INFORMATION GIVEN below:

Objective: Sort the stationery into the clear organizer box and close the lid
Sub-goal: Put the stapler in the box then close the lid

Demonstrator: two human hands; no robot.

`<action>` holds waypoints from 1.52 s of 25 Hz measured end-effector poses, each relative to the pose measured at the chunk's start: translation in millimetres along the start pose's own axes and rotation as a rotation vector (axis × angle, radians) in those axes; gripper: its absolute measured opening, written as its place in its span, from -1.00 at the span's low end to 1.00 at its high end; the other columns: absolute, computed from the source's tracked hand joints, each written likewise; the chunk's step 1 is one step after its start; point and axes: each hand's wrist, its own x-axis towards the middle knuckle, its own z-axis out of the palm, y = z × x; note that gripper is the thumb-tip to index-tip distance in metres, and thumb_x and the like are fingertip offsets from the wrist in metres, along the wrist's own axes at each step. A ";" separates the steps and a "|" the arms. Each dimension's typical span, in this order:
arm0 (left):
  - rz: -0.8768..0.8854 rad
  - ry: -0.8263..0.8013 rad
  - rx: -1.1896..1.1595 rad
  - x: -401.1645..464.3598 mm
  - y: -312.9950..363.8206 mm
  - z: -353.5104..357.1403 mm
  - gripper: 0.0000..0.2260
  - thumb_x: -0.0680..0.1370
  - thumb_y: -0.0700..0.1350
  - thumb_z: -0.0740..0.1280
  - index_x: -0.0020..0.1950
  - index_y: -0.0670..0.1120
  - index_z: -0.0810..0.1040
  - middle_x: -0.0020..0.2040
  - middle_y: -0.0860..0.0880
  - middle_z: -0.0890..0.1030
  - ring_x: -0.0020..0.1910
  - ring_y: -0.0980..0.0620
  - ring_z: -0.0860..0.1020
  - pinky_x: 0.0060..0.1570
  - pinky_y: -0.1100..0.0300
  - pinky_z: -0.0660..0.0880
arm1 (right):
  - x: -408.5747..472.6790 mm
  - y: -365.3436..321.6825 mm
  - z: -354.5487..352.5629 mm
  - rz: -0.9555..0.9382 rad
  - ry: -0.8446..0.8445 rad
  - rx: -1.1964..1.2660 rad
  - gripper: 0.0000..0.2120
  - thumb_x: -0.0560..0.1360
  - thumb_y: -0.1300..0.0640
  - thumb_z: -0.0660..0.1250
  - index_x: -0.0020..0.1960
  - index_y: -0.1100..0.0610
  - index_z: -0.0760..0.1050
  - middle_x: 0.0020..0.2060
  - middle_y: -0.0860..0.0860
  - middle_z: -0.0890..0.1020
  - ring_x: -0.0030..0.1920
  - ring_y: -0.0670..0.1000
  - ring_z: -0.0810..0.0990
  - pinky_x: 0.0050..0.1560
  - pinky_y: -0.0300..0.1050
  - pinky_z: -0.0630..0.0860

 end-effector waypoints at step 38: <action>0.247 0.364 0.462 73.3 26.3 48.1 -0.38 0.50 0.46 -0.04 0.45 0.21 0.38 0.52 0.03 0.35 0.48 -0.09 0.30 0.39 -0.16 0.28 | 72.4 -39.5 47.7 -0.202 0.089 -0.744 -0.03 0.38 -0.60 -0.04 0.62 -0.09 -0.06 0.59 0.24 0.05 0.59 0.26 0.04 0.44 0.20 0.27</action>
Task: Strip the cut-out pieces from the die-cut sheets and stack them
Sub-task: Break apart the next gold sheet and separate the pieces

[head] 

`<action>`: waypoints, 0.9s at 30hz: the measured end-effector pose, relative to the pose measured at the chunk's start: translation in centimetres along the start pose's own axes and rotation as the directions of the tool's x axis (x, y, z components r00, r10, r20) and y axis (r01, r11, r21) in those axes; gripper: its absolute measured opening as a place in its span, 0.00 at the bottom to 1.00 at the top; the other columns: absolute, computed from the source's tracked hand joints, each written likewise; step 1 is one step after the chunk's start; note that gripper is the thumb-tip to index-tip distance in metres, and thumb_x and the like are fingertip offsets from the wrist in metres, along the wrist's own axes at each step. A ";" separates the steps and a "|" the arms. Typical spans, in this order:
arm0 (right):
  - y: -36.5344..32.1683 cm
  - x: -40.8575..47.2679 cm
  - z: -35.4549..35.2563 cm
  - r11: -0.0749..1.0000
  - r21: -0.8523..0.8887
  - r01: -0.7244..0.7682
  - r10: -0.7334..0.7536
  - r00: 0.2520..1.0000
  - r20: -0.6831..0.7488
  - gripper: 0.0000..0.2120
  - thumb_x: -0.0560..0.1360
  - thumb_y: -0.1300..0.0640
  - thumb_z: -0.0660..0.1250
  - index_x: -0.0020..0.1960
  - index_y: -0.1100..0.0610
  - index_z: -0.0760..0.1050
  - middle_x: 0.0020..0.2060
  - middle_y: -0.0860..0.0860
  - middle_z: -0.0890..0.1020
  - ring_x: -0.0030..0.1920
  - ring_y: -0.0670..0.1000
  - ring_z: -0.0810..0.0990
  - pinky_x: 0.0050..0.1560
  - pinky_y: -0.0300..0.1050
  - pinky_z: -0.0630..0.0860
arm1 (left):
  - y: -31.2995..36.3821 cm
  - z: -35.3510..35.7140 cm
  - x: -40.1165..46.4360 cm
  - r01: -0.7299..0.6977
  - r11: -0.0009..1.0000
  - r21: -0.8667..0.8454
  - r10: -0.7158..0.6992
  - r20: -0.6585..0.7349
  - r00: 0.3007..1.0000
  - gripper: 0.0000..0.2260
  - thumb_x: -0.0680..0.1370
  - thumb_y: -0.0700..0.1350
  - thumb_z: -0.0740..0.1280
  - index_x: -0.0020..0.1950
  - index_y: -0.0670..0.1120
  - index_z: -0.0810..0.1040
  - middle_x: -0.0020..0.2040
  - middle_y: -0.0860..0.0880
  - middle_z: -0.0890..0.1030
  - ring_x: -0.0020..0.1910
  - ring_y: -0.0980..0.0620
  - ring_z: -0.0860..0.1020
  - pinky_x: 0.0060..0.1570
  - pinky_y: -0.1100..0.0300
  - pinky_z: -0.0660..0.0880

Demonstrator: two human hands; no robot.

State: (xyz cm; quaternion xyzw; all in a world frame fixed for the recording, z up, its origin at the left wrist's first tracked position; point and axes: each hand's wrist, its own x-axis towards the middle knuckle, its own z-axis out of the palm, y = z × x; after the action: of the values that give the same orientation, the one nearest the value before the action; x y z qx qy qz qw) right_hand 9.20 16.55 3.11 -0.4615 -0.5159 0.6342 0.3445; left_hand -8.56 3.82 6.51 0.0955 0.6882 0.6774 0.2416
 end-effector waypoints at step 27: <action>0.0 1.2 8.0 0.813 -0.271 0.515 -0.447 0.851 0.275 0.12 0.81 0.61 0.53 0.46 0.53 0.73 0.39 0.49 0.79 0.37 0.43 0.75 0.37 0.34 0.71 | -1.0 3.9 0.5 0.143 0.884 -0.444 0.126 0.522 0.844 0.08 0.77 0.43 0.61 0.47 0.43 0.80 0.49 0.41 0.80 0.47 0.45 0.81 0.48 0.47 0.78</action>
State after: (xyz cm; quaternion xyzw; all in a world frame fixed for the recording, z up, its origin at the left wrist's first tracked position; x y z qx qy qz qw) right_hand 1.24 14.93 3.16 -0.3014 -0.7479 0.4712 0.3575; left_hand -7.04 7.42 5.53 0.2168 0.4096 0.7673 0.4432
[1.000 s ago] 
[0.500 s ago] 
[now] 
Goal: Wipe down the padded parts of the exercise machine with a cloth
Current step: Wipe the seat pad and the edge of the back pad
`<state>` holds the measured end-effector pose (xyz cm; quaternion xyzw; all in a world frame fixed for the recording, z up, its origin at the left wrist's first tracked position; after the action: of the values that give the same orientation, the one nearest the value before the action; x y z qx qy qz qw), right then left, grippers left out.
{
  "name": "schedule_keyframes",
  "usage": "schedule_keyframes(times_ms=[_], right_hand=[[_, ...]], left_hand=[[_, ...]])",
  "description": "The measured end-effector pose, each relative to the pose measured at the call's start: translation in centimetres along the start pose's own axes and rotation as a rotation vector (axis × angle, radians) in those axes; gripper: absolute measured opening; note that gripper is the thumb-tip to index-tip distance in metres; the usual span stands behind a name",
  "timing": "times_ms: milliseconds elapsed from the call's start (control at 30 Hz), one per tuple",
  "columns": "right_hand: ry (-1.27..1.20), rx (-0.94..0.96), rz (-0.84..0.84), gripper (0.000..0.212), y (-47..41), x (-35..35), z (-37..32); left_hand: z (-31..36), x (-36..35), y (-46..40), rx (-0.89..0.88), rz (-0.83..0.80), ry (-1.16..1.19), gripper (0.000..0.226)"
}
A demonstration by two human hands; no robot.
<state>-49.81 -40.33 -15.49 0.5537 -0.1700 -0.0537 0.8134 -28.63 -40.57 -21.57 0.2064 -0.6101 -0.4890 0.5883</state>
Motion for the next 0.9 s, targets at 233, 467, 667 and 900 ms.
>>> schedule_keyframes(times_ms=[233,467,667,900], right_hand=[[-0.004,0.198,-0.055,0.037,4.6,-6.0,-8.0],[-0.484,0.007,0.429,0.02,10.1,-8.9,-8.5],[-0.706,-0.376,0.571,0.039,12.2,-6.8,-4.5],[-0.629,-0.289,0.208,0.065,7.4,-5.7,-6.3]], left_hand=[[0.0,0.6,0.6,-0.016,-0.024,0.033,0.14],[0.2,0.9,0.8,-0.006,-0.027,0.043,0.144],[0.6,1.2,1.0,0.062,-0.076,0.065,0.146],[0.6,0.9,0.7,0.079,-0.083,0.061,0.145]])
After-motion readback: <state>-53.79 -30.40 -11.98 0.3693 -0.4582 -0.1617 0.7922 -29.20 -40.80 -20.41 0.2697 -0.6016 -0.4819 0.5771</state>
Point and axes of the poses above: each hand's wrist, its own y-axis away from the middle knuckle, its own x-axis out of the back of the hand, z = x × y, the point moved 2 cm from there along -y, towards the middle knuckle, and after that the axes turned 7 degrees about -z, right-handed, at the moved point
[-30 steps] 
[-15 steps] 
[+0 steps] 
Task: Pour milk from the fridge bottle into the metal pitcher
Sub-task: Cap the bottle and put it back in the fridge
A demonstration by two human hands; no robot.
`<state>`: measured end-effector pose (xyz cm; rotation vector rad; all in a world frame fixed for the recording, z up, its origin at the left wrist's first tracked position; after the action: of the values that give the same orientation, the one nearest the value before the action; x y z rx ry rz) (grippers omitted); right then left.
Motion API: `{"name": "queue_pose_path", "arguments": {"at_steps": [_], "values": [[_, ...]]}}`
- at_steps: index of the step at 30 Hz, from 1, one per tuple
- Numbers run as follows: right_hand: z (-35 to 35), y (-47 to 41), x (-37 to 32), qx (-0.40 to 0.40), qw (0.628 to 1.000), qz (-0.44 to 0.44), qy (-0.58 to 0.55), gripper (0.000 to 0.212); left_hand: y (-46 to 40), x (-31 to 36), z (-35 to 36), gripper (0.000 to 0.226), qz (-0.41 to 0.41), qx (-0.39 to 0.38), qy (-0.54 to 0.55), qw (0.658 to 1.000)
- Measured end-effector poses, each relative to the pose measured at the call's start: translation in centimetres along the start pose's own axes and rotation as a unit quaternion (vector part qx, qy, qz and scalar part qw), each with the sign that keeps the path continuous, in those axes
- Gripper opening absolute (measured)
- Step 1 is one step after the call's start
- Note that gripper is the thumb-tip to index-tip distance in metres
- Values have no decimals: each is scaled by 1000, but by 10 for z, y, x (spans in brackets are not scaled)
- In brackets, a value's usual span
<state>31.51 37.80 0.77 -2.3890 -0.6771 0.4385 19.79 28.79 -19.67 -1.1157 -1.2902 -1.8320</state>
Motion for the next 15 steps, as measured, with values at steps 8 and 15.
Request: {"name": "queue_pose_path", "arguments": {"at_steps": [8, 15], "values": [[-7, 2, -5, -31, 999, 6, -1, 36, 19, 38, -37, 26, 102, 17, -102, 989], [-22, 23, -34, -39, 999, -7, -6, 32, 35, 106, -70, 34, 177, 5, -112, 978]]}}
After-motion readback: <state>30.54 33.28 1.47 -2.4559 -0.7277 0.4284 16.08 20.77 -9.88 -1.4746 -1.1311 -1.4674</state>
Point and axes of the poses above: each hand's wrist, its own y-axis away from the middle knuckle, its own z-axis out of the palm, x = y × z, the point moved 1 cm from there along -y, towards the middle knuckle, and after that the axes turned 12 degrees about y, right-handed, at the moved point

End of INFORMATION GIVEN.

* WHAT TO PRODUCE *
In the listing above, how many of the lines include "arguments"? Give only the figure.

* TASK OUTPUT *
2